Did you know that it is possible to make money when a security, commodity, or currency goes down?
If your answer is no, continue reading...
There is a strategy known as short selling. This strategy, which is the opposite of a long position, allows you to profit off a downside move in an asset.
When you take on a short position, you basically borrow an asset and sell it with the intention of buying it back at a lower price and keeping the spread. To enter a short position, you must "sell to open" the stock you want to short. To exit, you simply "buy to close" that position.
Here's an example:
Let's say XYZ is trading at 25.00 and you have solid reason to believe it is going lower. You decide to short 100 shares. To do so, you simply "sell to open" 100 shares of XYZ.

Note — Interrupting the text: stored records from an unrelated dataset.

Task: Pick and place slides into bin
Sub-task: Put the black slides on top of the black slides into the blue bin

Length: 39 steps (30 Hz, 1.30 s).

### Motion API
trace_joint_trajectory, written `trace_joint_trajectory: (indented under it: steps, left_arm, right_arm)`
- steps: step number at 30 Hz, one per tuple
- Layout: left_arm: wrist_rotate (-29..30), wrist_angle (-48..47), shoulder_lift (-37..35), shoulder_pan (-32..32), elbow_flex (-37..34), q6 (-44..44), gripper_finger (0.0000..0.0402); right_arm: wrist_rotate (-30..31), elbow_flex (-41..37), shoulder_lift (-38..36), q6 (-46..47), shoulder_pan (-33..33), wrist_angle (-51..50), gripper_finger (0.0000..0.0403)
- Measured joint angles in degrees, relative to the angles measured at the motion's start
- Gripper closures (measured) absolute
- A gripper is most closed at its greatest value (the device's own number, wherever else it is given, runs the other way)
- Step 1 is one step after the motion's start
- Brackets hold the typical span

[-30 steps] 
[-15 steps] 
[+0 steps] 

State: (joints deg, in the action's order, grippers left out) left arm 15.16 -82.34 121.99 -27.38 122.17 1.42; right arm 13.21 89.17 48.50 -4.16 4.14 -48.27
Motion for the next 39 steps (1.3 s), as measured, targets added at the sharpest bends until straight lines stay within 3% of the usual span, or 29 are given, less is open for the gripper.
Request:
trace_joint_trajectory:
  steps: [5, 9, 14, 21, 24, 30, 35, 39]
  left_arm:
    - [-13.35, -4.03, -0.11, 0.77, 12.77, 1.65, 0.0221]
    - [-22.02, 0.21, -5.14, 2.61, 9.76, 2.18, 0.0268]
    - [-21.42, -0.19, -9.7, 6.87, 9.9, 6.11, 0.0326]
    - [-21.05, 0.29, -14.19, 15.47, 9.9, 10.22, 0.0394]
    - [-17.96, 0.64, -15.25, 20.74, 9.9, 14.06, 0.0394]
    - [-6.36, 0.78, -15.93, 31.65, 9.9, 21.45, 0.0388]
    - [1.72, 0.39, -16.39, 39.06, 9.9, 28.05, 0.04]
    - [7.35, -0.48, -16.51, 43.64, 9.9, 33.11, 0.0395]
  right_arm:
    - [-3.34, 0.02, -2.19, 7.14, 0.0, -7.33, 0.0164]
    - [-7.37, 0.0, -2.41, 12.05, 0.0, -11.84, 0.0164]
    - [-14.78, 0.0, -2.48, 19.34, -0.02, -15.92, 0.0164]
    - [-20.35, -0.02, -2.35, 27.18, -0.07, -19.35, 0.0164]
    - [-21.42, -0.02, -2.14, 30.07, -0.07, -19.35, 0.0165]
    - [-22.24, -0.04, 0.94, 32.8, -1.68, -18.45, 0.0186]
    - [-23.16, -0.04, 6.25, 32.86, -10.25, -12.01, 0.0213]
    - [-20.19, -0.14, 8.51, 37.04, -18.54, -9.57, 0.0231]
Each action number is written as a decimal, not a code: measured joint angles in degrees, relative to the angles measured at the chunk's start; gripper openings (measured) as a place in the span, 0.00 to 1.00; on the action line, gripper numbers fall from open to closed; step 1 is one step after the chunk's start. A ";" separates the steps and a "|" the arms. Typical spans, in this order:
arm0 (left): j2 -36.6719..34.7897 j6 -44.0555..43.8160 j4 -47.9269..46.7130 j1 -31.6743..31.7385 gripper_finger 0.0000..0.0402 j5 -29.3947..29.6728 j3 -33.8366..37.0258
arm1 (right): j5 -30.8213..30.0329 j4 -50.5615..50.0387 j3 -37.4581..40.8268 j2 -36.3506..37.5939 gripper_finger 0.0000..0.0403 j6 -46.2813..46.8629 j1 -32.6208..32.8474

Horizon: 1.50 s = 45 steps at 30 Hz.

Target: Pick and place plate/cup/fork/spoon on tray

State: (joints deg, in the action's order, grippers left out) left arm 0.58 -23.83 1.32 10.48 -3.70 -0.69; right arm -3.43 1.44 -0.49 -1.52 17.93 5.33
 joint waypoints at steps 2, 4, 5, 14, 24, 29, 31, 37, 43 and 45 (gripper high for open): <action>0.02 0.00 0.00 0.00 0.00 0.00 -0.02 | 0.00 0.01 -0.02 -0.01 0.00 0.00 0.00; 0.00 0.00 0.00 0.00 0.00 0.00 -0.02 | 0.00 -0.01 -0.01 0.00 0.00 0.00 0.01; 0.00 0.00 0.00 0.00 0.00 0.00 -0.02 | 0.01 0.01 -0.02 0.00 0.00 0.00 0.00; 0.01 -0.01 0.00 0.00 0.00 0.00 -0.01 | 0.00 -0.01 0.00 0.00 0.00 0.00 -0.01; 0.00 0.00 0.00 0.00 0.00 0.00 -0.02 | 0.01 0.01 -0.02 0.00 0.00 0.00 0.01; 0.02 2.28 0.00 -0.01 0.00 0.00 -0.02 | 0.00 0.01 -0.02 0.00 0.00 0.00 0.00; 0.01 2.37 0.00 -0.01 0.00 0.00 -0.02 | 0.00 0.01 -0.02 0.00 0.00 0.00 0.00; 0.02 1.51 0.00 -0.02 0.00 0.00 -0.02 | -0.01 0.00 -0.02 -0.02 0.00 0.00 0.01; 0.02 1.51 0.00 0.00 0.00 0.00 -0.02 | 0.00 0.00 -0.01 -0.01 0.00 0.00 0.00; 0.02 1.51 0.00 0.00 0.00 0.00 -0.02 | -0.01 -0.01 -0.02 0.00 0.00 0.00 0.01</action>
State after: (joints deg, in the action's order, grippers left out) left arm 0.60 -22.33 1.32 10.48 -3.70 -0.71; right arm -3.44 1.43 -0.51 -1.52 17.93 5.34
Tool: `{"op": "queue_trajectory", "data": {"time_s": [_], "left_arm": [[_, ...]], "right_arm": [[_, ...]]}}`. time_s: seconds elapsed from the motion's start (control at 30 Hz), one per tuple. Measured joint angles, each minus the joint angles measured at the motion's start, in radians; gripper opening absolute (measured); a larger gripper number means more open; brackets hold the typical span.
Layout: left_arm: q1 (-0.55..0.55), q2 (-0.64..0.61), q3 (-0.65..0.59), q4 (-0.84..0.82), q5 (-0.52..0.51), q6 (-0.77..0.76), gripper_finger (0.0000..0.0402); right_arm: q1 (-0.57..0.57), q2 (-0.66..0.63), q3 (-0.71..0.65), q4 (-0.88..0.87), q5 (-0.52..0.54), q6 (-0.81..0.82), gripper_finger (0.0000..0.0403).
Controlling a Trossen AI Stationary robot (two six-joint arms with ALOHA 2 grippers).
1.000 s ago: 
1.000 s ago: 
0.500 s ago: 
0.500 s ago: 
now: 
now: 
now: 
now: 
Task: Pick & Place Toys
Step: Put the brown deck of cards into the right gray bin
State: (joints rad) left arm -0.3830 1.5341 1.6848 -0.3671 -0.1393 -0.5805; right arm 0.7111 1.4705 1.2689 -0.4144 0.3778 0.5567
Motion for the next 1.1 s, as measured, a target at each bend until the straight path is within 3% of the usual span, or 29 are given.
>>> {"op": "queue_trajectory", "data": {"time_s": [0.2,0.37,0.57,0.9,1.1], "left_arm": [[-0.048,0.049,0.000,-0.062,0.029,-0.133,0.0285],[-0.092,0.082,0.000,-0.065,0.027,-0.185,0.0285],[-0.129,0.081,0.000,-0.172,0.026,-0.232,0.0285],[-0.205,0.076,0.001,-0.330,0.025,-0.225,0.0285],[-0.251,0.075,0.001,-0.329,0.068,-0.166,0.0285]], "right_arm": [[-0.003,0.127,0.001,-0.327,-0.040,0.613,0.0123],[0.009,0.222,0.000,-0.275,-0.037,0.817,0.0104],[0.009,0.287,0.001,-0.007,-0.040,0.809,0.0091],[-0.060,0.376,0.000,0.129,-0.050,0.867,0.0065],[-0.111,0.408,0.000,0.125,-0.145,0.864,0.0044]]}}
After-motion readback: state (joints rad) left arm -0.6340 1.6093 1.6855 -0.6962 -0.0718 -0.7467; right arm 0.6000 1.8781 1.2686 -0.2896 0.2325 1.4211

Let's now assume you were correct and XYZ is trading 2.50 lower at 22.50. You decide it is time to take profits. To do so, you simply "buy to close" 100 shares of XYZ. You keep the 2.50/share profit!
The formula for calculating percentage gain when shorting stock is (entry-exit)/entry. In our XYZ example, the percentage gain is (25.00-22.50)/25.00 = 10%.
Short selling is a very important tool to have in your belt. Even in bull markets, there are downside moves. You must be equipped with the proper knowledge in order to capitalize on these down swings in the market.